Staff Wearing Crow Masks to Prevent Imprinting

In our most recent post we discussed bird-napping, which harms young birds by taking them away from their parents and making it hard for them to develop survival skills. This week we want to talk about imprinting, yet another reason why birds are better off in the wild than in rehab.


Wildlife Rehabilitation Intern Feeding Crow with Mask

Imprinting is when a young animal is learning to identify itself with a species. If the bird’s parents are taking care of it, then the bird realizes that it is a bird and can function normally within the wild. If a human bird-naps a healthy young bird and begins to feed it and take care of it, the bird will imprint on the human. Then the bird believes that the human will provide food and care to the bird, making it impossible to release back into the wild. Intelligent birds, like Crows, Blue Jays, Falcons, and Grackles, imprint more easily than others. 


Barrier in Crow Cage to prevent Imprinting

When we get fledgling birds in our care, we take steps to prevent them from imprinting on us. We cover their cage with a blanket, so they don’t see us often, and have less chance of believing we are their caretakers. We also put young Crows with our adult Crow Zen. Zen is our surrogate bird that came to us after getting hit by a car. Zen cannot fly so he isn’t releasable. When Zen came to our facility, he was already an adult and had not imprinted on humans. Once our young crows are old enough, we put them in the cage with Zen because he teaches the babies to be scared of humans by making alarm calls when we come into the enclosure to feed or clean. Zen only does this when he has fledglings in his space; during the winter, he just ignores people when they come and go.  

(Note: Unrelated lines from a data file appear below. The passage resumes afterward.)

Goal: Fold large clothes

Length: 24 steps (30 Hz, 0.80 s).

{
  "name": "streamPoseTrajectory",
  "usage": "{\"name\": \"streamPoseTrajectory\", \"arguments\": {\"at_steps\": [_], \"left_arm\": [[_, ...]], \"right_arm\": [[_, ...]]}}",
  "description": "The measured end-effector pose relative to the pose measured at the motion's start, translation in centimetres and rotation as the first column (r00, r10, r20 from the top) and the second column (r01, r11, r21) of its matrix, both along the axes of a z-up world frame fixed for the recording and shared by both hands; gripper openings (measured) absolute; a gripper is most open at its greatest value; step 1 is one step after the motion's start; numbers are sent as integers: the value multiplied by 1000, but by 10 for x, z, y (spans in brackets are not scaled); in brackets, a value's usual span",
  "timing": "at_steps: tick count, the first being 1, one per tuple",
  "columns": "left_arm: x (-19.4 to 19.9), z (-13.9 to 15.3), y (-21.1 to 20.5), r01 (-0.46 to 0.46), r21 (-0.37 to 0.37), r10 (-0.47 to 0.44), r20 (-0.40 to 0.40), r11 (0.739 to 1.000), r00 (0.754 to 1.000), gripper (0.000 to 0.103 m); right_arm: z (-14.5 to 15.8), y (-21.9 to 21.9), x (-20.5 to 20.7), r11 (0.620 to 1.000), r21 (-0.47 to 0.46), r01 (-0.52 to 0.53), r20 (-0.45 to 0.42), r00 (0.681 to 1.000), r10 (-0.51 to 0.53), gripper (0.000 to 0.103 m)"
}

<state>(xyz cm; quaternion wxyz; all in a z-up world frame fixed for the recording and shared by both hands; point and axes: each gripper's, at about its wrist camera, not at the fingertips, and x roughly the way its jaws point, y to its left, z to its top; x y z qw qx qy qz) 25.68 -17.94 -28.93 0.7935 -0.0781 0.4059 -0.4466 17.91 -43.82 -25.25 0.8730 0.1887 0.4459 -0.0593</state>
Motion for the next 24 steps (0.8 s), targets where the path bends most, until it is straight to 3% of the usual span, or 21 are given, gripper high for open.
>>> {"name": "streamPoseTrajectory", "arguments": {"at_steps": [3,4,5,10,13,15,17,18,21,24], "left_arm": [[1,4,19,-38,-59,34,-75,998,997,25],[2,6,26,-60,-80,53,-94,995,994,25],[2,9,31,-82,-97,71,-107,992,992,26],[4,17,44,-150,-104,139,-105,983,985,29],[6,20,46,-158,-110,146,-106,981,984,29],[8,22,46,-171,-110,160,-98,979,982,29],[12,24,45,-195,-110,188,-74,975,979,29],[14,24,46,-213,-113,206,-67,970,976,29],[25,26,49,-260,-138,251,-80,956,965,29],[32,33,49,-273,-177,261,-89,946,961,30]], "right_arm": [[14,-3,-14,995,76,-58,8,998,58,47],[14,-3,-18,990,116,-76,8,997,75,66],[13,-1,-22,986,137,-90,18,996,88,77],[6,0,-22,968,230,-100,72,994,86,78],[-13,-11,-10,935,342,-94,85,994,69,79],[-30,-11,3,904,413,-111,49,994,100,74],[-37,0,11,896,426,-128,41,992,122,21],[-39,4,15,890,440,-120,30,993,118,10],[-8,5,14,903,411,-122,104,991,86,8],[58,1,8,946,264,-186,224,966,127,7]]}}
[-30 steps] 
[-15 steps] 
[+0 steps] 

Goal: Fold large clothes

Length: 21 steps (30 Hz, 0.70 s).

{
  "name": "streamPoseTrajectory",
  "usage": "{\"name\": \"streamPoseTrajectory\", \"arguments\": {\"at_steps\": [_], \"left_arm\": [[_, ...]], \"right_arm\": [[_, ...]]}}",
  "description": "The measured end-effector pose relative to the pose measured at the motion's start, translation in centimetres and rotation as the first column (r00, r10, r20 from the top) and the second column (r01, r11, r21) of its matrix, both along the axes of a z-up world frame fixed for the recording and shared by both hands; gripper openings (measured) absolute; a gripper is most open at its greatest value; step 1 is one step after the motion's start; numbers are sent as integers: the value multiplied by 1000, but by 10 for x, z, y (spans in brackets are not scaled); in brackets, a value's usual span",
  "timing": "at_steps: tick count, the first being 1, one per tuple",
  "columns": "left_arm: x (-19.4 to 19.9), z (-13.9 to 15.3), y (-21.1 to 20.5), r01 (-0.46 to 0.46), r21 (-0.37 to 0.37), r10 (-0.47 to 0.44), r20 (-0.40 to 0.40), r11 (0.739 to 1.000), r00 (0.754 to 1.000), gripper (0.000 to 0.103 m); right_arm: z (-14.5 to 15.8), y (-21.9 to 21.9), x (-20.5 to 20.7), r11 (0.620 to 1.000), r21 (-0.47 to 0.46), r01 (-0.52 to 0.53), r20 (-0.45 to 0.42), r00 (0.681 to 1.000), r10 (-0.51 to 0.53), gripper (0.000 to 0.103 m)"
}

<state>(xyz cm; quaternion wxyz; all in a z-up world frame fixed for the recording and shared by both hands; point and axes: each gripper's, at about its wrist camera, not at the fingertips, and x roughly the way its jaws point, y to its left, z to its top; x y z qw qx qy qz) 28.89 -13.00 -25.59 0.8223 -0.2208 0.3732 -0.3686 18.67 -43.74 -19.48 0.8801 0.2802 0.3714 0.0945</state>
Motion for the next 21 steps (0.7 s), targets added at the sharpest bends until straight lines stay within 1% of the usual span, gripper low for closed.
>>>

When we get baby Crows who are with us for a long time, we wear Crow masks, shown in these pictures. That way, the bird does not associate food with a human face.


 Zen (shown on the left) with a Young Crow (shown on the right)

A bird that has imprinted on a human will not survive out in the wild. Under federal law, they cannot be released and must be euthanized if they cannot be placed in a licensed facility, such as a nature center. 

The best way to prevent imprinting is to not bird-nap. If you do encounter a bird that is clearly bleeding, injured or has flies on it, of course take it to a rehab center as soon as possible. While you have the bird, keep it in a cage or box that is covered and do not handle the bird.